SOURCE DATA section start

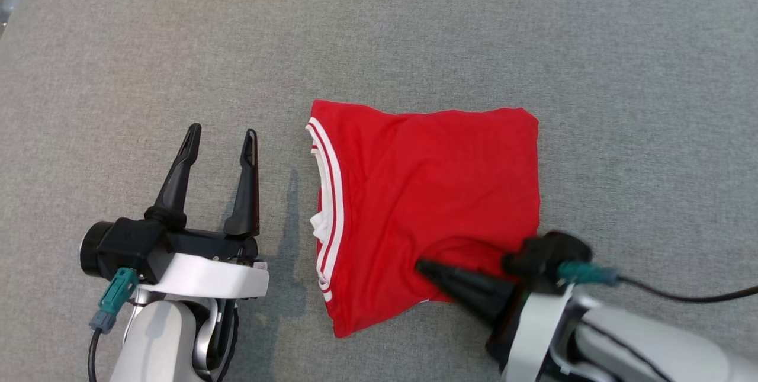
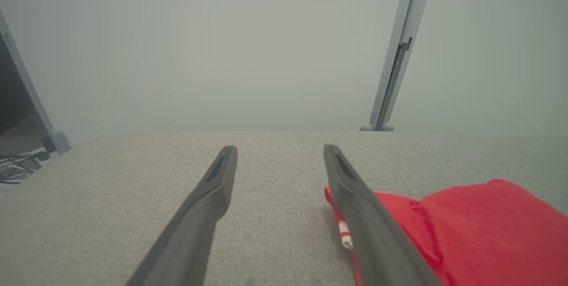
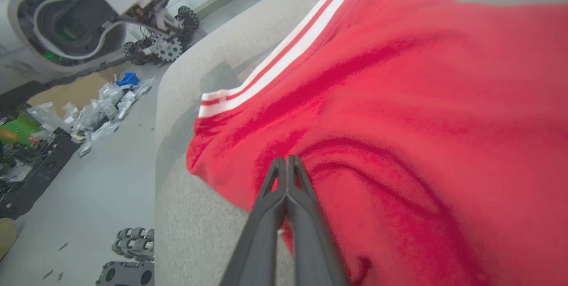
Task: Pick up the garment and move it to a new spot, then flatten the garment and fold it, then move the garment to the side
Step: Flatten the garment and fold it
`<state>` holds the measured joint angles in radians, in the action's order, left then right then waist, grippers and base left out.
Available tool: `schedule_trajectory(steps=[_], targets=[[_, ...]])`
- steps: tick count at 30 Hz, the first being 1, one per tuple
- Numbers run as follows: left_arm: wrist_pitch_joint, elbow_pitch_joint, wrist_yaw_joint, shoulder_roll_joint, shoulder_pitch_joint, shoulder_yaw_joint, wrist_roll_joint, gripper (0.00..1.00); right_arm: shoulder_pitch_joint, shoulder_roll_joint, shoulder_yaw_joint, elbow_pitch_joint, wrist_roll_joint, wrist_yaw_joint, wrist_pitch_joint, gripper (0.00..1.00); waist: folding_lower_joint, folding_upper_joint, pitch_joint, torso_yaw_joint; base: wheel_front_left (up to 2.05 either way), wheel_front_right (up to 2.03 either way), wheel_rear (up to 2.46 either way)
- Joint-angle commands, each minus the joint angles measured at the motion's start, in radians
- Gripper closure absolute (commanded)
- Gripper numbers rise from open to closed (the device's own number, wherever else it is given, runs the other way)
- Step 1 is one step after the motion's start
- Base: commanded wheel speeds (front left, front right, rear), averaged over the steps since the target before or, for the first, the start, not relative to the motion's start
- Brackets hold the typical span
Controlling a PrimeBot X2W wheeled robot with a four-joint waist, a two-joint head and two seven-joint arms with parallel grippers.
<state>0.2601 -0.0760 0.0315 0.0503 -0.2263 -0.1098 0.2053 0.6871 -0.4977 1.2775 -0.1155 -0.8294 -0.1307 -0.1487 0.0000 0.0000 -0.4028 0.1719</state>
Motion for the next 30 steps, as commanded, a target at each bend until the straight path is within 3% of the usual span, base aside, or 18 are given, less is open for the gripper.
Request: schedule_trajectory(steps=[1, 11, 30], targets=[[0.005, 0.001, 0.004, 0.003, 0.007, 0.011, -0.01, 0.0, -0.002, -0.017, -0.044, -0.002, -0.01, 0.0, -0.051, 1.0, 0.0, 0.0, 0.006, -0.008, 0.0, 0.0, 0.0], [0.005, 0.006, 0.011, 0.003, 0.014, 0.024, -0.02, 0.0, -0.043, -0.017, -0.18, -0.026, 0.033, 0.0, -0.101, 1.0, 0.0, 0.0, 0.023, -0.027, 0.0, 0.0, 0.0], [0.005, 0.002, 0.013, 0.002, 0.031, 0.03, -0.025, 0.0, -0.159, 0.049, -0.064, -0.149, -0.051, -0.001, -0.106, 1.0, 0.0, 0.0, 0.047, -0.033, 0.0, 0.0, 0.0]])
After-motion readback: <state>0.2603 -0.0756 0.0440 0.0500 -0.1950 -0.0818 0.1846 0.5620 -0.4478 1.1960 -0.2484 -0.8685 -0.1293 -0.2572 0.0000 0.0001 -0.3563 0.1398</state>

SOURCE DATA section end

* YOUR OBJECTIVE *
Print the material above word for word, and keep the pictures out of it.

* SOLUTION FOR THIS TASK *
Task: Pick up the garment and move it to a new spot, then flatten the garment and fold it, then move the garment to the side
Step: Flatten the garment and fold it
`<state>` holds the measured joint angles in radians, in the action's order, left then right then waist, grippers and base left out.
Available tool: `schedule_trajectory(steps=[_], targets=[[_, ...]])`
- steps: tick count at 30 Hz, the first being 1, one per tuple
- Numbers run as follows: left_arm: wrist_pitch_joint, elbow_pitch_joint, wrist_yaw_joint, shoulder_roll_joint, shoulder_pitch_joint, shoulder_yaw_joint, wrist_roll_joint, gripper (0.00..1.00); right_arm: shoulder_pitch_joint, shoulder_roll_joint, shoulder_yaw_joint, elbow_pitch_joint, wrist_roll_joint, wrist_yaw_joint, wrist_pitch_joint, gripper (0.00..1.00); waist: folding_lower_joint, folding_upper_joint, pitch_joint, torso_yaw_joint; base: wheel_front_left (up to 2.05 either way), wheel_front_right (up to 2.03 either way), wheel_rear (up to 2.46 either way)
- Joint-angle commands, each minus the joint angles measured at the motion's start, in radians
- Gripper closure absolute (commanded)
- Gripper numbers rise from open to closed (the device's own number, wherever else it is given, runs the other way)
- Step 1 is one step after the motion's start
- Base: commanded wheel speeds (front left, front right, rear), averaged over the steps since the target before or, for the first, the start, not relative to the motion's start
- Brackets hold the typical span
Controlling a PrimeBot X2W wheeled robot with a four-joint waist, a two-joint head and two seven-joint arms with parallel grippers.
<state>0.2601 -0.0760 0.0315 0.0503 -0.2263 -0.1098 0.2053 0.6871 -0.4977 1.2775 -0.1155 -0.8294 -0.1307 -0.1487 0.0000 0.0000 -0.4028 0.1719</state>
Motion for the next 30 steps, as commanded, a target at each bend until the straight path is within 3% of the usual span, base aside, or 18 are given, less is open for the gripper.
Request: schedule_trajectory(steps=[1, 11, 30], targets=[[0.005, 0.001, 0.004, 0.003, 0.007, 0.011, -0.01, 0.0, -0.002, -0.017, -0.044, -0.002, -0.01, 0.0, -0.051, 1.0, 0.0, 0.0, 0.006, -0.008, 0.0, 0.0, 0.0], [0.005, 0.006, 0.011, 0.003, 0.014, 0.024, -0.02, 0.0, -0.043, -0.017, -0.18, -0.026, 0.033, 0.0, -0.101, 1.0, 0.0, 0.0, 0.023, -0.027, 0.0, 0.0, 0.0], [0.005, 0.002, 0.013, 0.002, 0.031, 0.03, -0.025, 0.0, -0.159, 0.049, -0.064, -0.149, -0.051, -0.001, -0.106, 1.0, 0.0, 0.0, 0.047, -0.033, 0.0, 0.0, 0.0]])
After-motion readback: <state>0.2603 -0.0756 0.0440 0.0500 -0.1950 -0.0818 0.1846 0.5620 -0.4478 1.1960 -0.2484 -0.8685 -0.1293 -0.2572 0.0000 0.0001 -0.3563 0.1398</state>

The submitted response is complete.